-- TASK DESCRIPTION --
Which lines below contain "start"? Pull them out.

-----

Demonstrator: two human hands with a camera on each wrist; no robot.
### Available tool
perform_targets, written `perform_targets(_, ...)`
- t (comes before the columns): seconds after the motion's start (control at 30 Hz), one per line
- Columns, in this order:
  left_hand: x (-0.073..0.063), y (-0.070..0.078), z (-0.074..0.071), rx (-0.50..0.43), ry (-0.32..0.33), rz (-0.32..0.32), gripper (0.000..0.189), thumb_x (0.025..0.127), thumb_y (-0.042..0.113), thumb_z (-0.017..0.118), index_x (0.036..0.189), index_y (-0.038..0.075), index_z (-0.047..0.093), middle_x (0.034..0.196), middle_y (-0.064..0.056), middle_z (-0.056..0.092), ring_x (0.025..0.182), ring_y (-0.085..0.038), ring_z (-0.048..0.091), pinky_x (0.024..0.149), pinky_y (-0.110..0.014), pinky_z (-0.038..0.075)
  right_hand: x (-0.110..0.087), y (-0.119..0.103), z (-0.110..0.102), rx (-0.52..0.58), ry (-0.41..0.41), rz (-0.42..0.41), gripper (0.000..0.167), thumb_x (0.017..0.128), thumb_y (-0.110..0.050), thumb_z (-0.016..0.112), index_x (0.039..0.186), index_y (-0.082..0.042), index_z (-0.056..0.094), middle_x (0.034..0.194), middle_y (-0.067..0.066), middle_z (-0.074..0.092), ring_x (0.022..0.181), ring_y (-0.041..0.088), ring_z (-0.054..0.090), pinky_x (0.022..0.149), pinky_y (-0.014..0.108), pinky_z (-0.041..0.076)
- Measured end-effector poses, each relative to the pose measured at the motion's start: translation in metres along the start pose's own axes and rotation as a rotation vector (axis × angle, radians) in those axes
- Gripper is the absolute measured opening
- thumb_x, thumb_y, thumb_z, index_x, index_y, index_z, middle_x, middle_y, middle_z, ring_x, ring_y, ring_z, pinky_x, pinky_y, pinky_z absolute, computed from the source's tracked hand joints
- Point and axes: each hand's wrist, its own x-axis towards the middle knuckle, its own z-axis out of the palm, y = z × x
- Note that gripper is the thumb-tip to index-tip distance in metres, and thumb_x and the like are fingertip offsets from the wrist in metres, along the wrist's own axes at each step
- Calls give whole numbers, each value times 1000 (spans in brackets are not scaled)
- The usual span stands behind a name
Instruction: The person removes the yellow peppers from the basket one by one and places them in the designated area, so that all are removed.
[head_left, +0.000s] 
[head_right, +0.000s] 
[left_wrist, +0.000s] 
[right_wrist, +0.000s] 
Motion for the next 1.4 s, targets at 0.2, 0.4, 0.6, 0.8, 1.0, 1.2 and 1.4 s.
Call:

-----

-- ANSWER TO THE EXERCISE --
- t (comes before the columns): seconds after the motion's start (control at 30 Hz), one per line
- Measured end-effector poses, each relative to the pose measured at the motion's start: translation in metres along the start pose's own axes and rotation as a rotation vector (axis × angle, radians) in those axes

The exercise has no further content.